▶ Assigned task
Every line below must be given again exactly.

──────────

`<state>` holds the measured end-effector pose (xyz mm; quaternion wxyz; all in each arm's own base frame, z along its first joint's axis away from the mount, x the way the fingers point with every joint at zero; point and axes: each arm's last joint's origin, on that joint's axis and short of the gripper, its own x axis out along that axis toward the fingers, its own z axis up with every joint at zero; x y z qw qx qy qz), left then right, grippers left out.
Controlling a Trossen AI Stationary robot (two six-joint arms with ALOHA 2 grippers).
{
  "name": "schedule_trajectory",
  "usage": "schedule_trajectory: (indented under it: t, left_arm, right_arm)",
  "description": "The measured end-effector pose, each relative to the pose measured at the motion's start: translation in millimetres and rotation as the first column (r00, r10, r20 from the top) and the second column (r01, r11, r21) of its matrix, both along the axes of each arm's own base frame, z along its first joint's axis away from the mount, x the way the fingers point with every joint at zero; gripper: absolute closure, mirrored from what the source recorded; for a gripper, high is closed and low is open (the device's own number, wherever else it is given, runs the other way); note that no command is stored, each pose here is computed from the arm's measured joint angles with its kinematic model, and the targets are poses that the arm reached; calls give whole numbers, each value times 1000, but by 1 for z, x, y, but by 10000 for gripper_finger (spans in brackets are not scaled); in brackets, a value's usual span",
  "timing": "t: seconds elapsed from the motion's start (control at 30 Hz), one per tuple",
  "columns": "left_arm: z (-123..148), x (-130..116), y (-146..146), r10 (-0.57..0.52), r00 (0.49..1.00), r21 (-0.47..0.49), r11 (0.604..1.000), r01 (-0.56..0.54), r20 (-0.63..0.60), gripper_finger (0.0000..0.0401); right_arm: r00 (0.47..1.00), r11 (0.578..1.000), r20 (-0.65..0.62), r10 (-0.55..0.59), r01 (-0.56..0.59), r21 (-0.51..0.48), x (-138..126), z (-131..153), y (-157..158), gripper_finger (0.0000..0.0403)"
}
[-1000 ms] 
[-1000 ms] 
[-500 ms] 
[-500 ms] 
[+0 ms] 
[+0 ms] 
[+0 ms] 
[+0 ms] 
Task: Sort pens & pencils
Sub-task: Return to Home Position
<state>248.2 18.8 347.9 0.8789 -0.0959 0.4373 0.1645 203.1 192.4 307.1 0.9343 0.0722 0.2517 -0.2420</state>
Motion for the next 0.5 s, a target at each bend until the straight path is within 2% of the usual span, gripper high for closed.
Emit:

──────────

▶ Solved exercise
`<state>` holds the measured end-effector pose (xyz mm; quaternion wxyz; all in each arm's own base frame, z along its first joint's axis away from the mount, x the way the fingers point with every joint at zero; point and axes: each arm's last joint's origin, on that joint's axis and short of the gripper, its own x axis out along that axis toward the fingers, its own z axis up with every joint at zero; x y z qw qx qy qz), left then right, grippers left out.
Controlling a Trossen AI Stationary robot (two six-joint arms with ALOHA 2 grippers).
{
  "name": "schedule_trajectory",
  "usage": "schedule_trajectory: (indented under it: t, left_arm, right_arm)",
  "description": "The measured end-effector pose, each relative to the pose measured at the motion's start: translation in millimetres and rotation as the first column (r00, r10, r20 from the top) and the second column (r01, r11, r21) of its matrix, both along the axes of each arm's own base frame, z along its first joint's axis away from the mount, x the way the fingers point with every joint at zero; gripper: absolute closure, mirrored from what the source recorded; for a gripper, high is closed and low is open (the device's own number, wherever else it is given, runs the other way); note that no command is stored, each pose here is computed from the arm's measured joint angles with its kinematic model, and the targets are poses that the arm reached; calls give whole numbers, each value times 1000, but by 1 for z, x, y, but by 10000 for gripper_finger (spans in brackets are not scaled); in brackets, a value's usual span",
  "timing": "t: seconds elapsed from the motion's start (control at 30 Hz), one per tuple",
  "columns": "left_arm: z (-123..148), x (-130..116), y (-146..146), r10 (-0.57..0.52), r00 (0.49..1.00), r21 (-0.47..0.49), r11 (0.604..1.000), r01 (-0.56..0.54), r20 (-0.63..0.60), gripper_finger (0.0000..0.0401); right_arm: r00 (0.47..1.00), r11 (0.578..1.000), r20 (-0.65..0.62), r10 (-0.55..0.59), r01 (-0.56..0.59), r21 (-0.51..0.48), x (-138..126), z (-131..153), y (-157..158), gripper_finger (0.0000..0.0403)"
}
[-1000 ms] 
[-1000 ms] 
[-500 ms] 
[-500 ms] 
[+0 ms] 
[+0 ms] 
[+0 ms] 
[+0 ms] 
Task: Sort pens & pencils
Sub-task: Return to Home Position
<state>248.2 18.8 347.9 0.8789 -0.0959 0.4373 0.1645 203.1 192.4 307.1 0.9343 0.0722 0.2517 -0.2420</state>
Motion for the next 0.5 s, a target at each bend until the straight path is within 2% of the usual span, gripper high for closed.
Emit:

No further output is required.